Czemu zamykam watahę? Otóż wataha ma już ponad pół roku i jak widzę wena w was już zgasła i pozostał tylko popiół... popiół który kiedyś był ogniem, dzięki któremu ta wataha żyła... na prawdę żyła. Ale już umiera. Ciągle zawieszana przeze mnie... miałam ją 2 dni temu odwiesić, ale nie... nie zrobiłam tego. Myślałam... i już wiem że dobrze robię zamykając watahę, gdyż 1 lipca wyjeżdżam na 2 tygodnie... a wy zapewne też macie jakieś plany na ten wspaniały w życiu ucznia czas... a potem wrzesień... ja będę musiała wziąć się porządnie do nauki bo babka mnie zabije ;_;. Właśnie sumując te wszystkie rzeczy zrozumiałam że czas nadszedł. I mimo że wiem że dobrze robię i tak łzy ciekną mi ukradkiem...

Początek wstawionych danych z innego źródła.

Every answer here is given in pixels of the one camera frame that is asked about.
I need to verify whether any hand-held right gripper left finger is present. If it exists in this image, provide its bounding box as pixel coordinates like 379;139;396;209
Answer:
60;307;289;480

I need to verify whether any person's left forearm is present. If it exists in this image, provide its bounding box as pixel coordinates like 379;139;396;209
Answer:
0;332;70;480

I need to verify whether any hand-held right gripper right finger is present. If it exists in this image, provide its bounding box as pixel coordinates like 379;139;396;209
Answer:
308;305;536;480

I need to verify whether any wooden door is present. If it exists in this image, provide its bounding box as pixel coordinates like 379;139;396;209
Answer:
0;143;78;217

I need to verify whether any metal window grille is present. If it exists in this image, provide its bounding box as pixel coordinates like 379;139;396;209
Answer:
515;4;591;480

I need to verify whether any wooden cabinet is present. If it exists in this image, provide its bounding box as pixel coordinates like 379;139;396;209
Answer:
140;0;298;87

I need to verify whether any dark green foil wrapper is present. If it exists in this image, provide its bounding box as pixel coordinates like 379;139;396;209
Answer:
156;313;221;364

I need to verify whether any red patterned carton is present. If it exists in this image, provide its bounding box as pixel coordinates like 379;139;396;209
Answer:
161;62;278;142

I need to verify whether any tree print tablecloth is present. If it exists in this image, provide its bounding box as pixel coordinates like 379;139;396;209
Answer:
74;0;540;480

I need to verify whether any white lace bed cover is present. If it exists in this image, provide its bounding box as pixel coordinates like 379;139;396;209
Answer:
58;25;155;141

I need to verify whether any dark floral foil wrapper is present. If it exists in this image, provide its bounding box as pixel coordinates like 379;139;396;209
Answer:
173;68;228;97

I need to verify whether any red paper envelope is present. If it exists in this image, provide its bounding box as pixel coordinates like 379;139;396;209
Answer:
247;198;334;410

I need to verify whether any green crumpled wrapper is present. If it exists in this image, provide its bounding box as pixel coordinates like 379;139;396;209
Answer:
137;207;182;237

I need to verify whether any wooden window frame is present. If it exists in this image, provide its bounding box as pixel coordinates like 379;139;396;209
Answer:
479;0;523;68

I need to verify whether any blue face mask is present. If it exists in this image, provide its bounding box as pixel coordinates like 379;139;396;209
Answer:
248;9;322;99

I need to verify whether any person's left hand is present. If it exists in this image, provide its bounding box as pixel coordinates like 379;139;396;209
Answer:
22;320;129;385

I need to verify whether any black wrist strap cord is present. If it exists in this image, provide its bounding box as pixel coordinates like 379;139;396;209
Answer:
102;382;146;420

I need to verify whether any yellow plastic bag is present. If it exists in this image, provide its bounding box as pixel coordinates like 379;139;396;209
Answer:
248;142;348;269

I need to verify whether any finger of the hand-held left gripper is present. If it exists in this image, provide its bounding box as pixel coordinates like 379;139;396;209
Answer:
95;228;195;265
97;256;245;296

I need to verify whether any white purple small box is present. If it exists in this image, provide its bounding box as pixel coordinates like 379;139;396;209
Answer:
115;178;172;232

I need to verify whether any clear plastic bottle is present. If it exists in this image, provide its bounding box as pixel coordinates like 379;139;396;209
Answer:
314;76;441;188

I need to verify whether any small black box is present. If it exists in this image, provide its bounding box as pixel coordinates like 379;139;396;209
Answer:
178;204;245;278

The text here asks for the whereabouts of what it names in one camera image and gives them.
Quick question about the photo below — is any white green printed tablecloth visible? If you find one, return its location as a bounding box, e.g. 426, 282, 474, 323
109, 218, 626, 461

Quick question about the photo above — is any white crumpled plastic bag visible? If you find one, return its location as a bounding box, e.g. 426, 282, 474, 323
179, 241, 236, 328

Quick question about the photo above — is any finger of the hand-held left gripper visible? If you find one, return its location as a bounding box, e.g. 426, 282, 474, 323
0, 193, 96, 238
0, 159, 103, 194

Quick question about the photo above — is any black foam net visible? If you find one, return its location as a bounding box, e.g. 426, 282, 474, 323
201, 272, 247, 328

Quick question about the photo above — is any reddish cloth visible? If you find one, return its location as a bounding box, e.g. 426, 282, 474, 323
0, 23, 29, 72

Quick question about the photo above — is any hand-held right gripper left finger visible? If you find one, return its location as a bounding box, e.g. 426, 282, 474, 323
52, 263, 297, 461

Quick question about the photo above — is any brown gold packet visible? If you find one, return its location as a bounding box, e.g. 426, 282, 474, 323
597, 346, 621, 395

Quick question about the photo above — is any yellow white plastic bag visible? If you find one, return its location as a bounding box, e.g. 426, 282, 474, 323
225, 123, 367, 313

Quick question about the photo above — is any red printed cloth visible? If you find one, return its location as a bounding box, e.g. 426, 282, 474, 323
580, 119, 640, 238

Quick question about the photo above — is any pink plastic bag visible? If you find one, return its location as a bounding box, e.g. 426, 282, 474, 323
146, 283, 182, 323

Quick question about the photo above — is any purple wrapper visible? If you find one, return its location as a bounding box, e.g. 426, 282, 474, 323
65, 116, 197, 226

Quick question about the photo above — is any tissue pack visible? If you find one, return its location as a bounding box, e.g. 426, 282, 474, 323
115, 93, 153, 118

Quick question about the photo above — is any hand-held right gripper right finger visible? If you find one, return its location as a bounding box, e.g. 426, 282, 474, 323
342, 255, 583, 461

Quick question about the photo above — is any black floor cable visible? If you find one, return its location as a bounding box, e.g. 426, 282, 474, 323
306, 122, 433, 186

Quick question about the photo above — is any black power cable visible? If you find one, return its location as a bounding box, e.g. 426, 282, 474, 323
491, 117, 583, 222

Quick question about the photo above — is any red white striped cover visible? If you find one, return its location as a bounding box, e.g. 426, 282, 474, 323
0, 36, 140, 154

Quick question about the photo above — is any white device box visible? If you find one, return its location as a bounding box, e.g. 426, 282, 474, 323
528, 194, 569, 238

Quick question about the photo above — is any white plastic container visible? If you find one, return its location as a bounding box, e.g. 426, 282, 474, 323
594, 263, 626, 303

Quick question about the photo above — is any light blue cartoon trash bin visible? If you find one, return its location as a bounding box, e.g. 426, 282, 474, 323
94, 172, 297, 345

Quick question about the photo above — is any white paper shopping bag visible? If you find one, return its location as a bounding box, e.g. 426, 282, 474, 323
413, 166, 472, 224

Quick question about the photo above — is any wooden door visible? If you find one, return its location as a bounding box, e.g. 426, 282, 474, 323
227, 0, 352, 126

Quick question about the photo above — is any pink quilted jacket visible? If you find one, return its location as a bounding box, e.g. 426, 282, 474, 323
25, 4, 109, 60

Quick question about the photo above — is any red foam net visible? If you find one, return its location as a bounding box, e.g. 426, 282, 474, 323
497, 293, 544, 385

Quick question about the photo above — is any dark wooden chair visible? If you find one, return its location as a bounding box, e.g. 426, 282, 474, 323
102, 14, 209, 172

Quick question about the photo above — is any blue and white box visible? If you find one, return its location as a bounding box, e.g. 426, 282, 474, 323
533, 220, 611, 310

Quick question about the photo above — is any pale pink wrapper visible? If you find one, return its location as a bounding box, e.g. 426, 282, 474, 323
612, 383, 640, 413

Przeżyłam z wami wszystkimi wspaniałe dni, tygodnie, miesiące. Było pięknie... i nie żałuję że założyłam tą oto watahę Życia - moją pierwszą watahę i zapewne ostatnią. Ten czas kiedy przesiadywałam na watasze był jak piękny sen... a sny jak to sny też mają swój początek i koniec...
Tyle planowałam... tyle zwariowanych pomysłów. Ale cóż, los tak sprawił że te plany nie będą mogły zostać wcielone w życie...
Dzięki tej watasze... a raczej WAM i waszym opowiadaniom obudziłam w sobie uśpioną od dawna wyobraźnie.
Pisząc ten ostatni post na tej watasze myślę sobie... czy nie cofnąć swojej decyzji... ale nie... trzeba żyć dalej, nie oglądać się za siebie tylko brnąć przed siebie!
Chciałabym jeszcze serdecznie podziękować każdemu kto tu był i się udzielał... nie raz na ruski rok, tylko często, czyli przede wszystkim naszej Dey... Deynarze, która pewnie się wkurzyła bo nie skończyła dramy z Tomem :P xD
No cóż los często płata nam figle. Zamierzałam jeszcze napisać tu o paru sprawach które wiercą mi dziurę w głowie ale to by było za dużo do czytania >.<
A więc... już czas... to są ostatnie słowa... jeszcze raz dziękuję za to że byliście tutaj, że pisaliście szalone opowiadania, że doradzaliście mi, że spamowaliście w komentarzach no i ostatnie - że PRZECZYTALIŚCIE to do końca!!! xDD
Żegnam was... lecz stronę watahy zostawiam, dla wspomnień... pamiętajcie, zawsze możecie do mnie napisać na howrse (JULKA2000).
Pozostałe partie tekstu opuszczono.